» **INSTRUCTIONS TO FOLLOW**:
Copy each line of the following material that has the string "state".

» **PROVIDED DATA**:

* * *

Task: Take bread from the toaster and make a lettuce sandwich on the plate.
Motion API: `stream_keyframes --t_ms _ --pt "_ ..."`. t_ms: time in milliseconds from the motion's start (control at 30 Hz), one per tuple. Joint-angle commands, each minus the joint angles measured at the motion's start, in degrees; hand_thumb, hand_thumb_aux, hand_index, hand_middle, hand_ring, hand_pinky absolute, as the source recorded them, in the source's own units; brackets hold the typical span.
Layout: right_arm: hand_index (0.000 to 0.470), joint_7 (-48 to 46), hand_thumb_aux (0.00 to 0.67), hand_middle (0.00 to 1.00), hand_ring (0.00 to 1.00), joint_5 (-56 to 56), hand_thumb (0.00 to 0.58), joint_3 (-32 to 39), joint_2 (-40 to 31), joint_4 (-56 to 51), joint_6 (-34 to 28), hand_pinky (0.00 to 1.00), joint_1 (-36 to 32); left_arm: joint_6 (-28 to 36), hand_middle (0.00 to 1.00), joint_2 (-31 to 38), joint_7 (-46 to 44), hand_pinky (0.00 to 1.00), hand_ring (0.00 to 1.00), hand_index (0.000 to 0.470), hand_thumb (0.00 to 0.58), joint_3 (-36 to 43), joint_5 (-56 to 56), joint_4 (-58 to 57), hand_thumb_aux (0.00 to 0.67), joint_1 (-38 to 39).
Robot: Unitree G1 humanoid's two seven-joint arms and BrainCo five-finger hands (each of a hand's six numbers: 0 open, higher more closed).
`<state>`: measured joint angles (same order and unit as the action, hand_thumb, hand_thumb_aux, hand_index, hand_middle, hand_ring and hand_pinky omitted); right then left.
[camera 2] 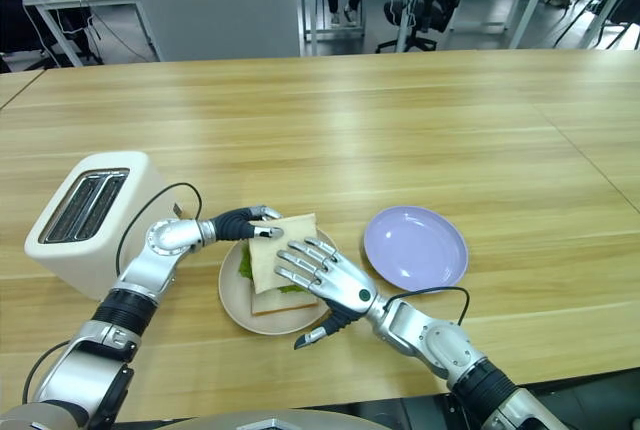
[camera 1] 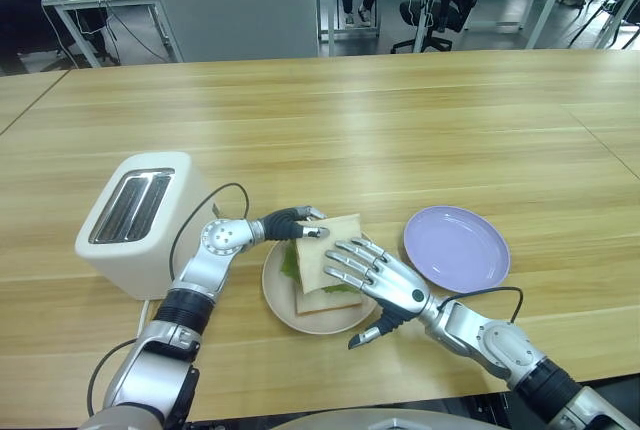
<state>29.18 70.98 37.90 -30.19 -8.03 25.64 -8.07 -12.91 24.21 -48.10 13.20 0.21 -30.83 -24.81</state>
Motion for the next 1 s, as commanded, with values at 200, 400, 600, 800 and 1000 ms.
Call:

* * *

» **COMPLETED EXERCISE**:
`<state>`: measured joint angles (same order and unit as the action, hand_thumb, hand_thumb_aux, hand_index, hand_middle, hand_ring and hand_pinky omitted); right then left.
<state>29.18 70.98 37.90 -30.19 -8.03 25.64 -8.07 -12.91 24.21 -48.10 13.20 0.21 -30.83 -24.81</state>

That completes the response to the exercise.